My hon. Friend’s proposal that we find ways of giving all children a special person may help to make more children resilient to the risks that they face of going missing, being exploited and so on. Although it is beyond the scope of the debate, I hope that in the future we could extend an independent child advocate scheme beyond trafficked children to lone migrant children and children who have gone missing from their families and so on, because every child needs their person who will help to make them safer. There is no magic bullet, but having a person can make a lot of difference.

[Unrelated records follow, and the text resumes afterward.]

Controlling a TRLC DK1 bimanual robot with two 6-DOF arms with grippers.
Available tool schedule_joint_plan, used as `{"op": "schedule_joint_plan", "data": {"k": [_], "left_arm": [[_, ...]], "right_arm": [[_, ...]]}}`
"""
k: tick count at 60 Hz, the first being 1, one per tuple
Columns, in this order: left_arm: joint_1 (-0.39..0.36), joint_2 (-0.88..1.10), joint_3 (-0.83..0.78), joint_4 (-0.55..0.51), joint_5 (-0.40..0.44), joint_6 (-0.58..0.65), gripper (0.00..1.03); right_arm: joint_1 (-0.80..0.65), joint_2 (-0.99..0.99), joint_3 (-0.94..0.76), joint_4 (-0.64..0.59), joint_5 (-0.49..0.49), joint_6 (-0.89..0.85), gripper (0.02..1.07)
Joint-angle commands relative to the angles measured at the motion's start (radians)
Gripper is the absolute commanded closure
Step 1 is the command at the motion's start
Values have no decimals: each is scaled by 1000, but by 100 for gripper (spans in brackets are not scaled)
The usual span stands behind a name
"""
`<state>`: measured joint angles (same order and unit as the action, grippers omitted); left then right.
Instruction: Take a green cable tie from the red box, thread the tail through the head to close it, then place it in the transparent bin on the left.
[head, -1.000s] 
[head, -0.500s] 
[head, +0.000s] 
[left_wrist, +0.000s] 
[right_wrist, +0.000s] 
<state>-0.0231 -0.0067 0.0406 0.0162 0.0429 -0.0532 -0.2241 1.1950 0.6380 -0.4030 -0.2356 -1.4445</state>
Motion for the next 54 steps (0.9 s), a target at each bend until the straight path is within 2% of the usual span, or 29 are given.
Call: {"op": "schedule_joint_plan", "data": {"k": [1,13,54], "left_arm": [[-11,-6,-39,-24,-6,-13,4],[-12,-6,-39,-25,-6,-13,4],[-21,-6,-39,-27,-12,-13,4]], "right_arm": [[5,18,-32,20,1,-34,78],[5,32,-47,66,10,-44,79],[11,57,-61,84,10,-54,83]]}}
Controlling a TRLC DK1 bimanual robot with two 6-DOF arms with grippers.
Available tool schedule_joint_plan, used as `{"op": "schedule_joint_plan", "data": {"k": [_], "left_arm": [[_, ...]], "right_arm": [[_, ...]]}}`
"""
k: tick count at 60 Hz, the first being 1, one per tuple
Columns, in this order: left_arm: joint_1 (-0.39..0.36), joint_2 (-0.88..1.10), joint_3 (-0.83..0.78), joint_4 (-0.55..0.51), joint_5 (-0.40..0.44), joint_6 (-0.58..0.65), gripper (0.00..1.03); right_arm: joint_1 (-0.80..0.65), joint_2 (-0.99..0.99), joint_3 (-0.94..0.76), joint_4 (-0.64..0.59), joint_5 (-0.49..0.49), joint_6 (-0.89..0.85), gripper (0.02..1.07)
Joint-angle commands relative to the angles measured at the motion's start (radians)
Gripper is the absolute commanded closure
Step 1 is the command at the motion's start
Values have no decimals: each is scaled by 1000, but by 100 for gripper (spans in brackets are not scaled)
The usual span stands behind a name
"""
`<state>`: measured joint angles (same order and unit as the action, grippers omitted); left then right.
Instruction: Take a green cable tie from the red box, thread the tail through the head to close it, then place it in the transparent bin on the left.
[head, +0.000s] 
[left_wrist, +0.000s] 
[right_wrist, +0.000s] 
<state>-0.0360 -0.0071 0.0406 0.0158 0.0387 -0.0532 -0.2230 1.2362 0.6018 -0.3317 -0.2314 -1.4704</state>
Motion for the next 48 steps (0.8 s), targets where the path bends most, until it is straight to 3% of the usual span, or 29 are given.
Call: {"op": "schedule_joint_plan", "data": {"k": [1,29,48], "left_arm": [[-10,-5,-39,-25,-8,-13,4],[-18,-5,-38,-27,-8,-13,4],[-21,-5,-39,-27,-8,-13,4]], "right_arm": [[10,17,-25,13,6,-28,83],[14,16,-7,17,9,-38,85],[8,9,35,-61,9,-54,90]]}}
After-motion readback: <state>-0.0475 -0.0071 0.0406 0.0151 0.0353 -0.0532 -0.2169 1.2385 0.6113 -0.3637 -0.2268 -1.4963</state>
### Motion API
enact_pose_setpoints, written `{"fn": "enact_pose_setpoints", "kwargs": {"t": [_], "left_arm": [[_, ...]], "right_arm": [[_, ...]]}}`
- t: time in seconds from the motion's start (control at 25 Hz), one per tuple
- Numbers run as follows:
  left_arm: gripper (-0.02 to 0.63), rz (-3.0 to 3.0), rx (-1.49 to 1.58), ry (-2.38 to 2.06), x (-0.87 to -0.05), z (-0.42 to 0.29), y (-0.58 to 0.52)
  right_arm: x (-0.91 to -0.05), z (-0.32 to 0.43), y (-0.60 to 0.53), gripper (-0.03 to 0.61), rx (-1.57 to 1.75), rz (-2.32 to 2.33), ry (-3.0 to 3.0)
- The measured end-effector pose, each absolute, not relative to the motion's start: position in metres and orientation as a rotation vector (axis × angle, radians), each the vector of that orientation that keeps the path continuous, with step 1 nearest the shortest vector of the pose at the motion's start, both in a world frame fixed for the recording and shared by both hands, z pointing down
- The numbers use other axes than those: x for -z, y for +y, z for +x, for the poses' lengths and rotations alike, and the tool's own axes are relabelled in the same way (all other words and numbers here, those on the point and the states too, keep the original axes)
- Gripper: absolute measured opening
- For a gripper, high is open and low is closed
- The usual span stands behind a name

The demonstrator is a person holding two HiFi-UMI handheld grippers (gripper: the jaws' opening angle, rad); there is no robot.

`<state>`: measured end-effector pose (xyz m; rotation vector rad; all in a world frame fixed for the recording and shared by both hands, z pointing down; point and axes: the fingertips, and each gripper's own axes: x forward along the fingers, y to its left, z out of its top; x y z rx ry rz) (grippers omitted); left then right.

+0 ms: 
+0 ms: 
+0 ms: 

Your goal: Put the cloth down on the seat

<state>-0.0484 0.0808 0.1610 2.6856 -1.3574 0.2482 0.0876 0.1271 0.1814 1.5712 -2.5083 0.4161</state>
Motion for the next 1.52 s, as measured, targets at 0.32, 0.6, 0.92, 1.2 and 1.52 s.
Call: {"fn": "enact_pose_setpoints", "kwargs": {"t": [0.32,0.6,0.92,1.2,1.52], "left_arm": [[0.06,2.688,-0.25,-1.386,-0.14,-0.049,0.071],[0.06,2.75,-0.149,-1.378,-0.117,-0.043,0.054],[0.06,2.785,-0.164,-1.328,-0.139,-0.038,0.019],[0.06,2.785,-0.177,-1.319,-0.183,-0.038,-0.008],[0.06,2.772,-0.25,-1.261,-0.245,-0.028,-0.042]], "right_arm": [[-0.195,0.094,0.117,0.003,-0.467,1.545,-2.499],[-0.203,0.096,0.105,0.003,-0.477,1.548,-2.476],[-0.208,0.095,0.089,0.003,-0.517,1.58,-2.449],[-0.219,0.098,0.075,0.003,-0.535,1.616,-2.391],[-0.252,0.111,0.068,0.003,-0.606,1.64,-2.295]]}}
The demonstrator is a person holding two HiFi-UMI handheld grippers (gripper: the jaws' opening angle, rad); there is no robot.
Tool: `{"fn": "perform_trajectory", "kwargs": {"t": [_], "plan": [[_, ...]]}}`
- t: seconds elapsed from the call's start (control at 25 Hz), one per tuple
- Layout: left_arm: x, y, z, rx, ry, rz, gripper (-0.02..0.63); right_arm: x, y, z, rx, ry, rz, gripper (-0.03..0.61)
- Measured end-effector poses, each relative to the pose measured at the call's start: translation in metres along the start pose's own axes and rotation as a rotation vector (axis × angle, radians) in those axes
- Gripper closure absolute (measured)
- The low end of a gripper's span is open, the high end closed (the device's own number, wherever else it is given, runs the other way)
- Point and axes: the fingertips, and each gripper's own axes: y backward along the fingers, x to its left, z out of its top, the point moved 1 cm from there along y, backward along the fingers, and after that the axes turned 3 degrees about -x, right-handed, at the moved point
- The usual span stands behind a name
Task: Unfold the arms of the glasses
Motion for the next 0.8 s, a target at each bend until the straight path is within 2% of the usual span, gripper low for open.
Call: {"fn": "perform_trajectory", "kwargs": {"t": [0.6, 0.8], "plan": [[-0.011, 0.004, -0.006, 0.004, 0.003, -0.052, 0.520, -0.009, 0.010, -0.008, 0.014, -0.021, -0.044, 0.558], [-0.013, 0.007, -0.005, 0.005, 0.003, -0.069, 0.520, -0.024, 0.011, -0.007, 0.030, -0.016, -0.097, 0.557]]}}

On my hon. Friend’s question about risk assessment, we know that the risk of going missing is much higher among some groups of trafficked children than others. For example, Vietnamese children trafficked to this country to work as gardeners in cannabis farms are at an almost automatic risk of disappearing. So a robust risk assessment is needed as soon as a child is identified as a victim of trafficking and we need an accelerated programme to connect high risk children to an advocate.

The evaluation illustrates cases where advocates were the only people who enabled a child who had gone missing to be brought back into contact with the authorities responsible for them. There were significant delays in children being referred to the advocacy service by local authorities—a delay of three days or longer in almost 70% of cases. In comparison, once the advocacy service received the referral, 84% of children had an advocate within one day and all within two days. This finding raises important questions about the referral process and—this is key—the level of commitment from local authority staff members to the advocacy provision. That is one of the reasons why I think the Minister must implement section 48 of the Act now so that local authorities have legal duties in relation to advocates.

The evaluation tells us:

“There were many difficulties associated with advocacy work where speaking up for a child required nimble and diplomatic manoeuvring, rather than being able to draw on a legal authority to contribute”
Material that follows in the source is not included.